Moreover, the year-on-year increase in banks’ investments remained greater than the corresponding rise in their advances in 2014, except in the case of MCB.
For example, the increase in NBP’s investments clocked up at 41.1% in 2014 while the rise in its advances remained only 1.8%. Similarly, the rise in HBL’s investments last year was 12.9%, although its advances grew by 6% only.
“This cannot be called a normal state of affairs. Banks’ job is to mobilise deposits and use them to finance investments in the economy. Their heavy investments in government papers are not leading to the creation of any economic assets,” said economist Dr Kaiser Bengali while speaking to The Express Tribune.
Holding successive governments responsible for losing the state’s ‘development agenda,’ Bengali said the demise of financial development institutions, like PIDC, NDFC and PICIC, have quickened the pace of economic decay in Pakistan. He said the trend of commercial banks’ heavy investments in government papers will continue unless the government stops borrowings to meet its current expenditures.

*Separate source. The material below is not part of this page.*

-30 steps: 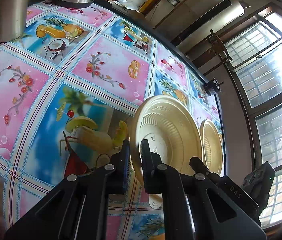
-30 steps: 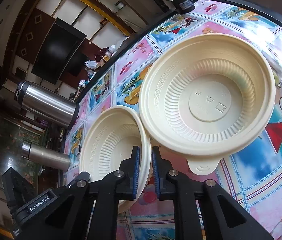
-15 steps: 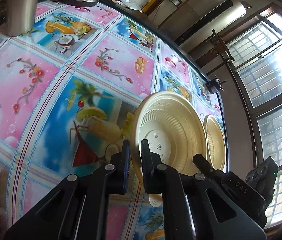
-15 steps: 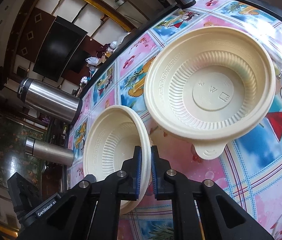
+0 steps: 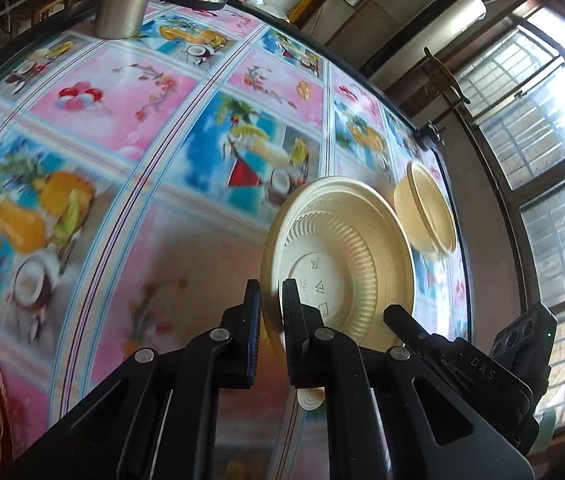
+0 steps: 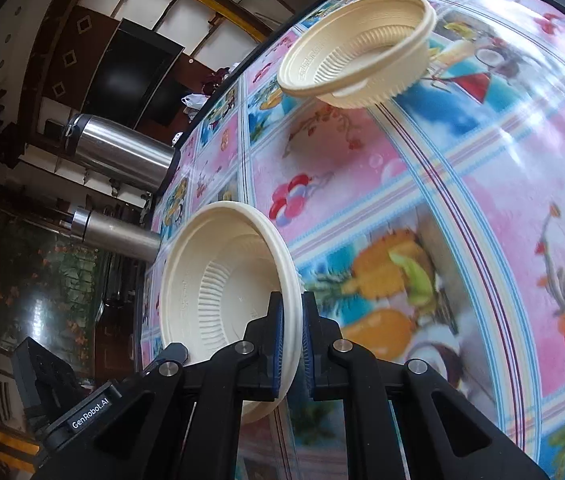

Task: Organize plates and bowls
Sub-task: 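Lift the beige bowl with both grippers and carry it to the red plate stack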

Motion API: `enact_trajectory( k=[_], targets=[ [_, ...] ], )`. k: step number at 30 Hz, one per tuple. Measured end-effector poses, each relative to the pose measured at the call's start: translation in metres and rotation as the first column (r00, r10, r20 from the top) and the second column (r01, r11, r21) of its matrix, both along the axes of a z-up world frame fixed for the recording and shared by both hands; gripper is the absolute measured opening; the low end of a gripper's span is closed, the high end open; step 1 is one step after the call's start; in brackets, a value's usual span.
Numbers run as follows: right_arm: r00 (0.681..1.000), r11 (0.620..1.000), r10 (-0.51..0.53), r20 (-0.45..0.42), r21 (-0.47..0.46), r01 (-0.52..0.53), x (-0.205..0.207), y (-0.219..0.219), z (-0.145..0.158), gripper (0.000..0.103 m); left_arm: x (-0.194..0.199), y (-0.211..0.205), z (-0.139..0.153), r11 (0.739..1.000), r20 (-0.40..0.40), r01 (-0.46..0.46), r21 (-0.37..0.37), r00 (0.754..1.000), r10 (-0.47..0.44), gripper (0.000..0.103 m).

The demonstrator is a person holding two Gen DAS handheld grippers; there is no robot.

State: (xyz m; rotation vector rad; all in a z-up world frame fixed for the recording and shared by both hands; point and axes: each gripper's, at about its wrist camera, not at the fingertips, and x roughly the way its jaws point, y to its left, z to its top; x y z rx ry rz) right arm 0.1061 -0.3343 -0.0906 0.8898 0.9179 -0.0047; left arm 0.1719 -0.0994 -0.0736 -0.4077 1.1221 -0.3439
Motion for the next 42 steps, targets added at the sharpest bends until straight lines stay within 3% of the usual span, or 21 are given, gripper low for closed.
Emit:
enact_trajectory(
  k=[9,15,29,42],
  targets=[
    [0.999,0.999,0.032,-0.006,-0.022,-0.032,-0.068,0.012,0.004,0.009,-0.066,0.003,0.003,0.996,0.006,0.062,0.064,0.998,-0.063,0.008],
    [0.998,0.997,0.056,0.004,-0.055,-0.056,-0.101,0.022,0.013,0.009,-0.101,0.001,0.015,0.986,0.092,0.078,0.147,0.991,-0.092,0.009],
    [0.995,0.993,0.099,0.031,-0.066,-0.096,-0.130,0.054,0.022,0.009,-0.144,0.021,0.027,0.972,0.219,0.034,0.233,0.972,-0.086,0.010],
    [0.983,0.984,0.148,0.105,-0.110,-0.137,-0.139,0.094,0.063,0.009,-0.170,0.052,0.064,0.967,0.378,-0.042,0.251,0.924,-0.058,0.010]
  ],
)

“These banks are making huge profits. But that should not be confused with economic development. Big banks are not contributing towards the economy,” he added.

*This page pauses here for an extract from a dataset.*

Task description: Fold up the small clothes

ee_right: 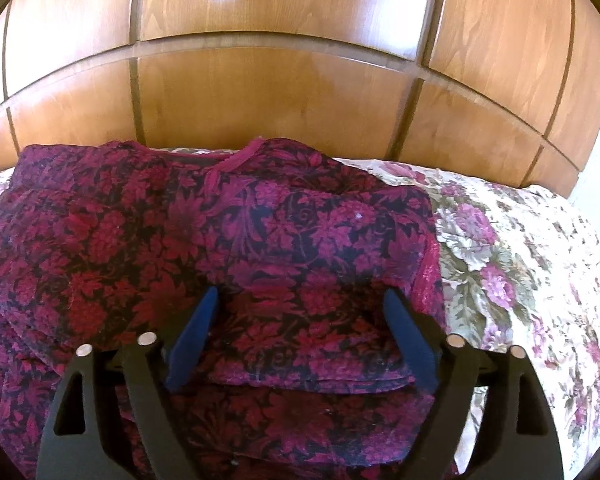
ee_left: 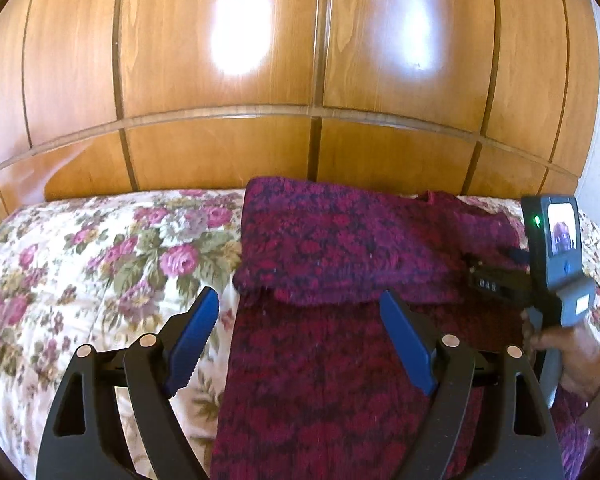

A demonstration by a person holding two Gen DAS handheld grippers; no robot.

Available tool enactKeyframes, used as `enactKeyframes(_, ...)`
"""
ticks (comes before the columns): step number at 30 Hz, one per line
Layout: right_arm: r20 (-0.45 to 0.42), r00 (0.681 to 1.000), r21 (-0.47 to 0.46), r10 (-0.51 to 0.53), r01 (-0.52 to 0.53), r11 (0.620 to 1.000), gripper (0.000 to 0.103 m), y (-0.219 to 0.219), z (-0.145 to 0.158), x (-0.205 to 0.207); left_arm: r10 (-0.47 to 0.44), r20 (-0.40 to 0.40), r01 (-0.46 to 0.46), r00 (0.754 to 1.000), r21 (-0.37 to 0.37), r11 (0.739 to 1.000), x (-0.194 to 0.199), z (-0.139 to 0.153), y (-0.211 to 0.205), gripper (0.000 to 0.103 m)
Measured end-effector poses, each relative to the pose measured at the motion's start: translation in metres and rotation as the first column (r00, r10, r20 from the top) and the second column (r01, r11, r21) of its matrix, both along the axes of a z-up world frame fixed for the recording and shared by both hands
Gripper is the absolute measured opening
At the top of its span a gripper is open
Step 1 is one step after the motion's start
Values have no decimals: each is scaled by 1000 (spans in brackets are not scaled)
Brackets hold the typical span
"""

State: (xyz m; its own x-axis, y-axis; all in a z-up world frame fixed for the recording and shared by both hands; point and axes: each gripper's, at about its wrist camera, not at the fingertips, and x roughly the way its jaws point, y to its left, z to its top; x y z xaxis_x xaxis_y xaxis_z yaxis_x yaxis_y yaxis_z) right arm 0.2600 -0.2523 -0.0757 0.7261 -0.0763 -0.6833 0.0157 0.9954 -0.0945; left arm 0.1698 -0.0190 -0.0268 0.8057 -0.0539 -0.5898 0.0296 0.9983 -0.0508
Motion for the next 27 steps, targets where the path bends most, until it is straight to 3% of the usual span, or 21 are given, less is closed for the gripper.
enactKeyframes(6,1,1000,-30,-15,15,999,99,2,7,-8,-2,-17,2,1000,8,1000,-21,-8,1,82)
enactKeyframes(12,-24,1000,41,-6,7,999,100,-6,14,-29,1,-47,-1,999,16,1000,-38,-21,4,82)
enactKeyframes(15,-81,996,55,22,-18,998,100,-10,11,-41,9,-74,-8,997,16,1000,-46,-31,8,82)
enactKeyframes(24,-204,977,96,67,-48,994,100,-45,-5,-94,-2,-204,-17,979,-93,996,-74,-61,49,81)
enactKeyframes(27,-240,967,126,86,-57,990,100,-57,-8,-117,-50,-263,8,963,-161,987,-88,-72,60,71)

The combined profitability of the big five banks increased by a massive 31% on a year-on-year basis to Rs111.3 billion in 2014.
According to Topline Securities analyst Umair Naseer, banks’ investment strategy to shift from short-term treasury bills to high-yielding, long-term PIBs resulted in improved margins for the banking sector in 2014.
Three of the five big banks reduced their holdings of treasury bills substantially in 2014. The year-on-year drop in treasury bills’ holdings of UBL, MCB and HBL was 70.1%, 56.5% and 25.5%, respectively.
In contrast, the year-on-year increase in the big banks’ PIB holdings remained significantly high last year. ABL increased its PIB holdings by 817.7%, NBP (306.4%), HBL (205.8%), MCB (205.7%) and UBL (201.6%) in 2014.
In its annual report, MCB attributed its heavy deployment of liquidity in government papers to ‘the lack of credit opportunities’ – a persistent phenomenon that resulted in the bank’s investment base to grow by an average of 32% per annum for the last six years.
Published in The Express Tribune, March 16th, 2015.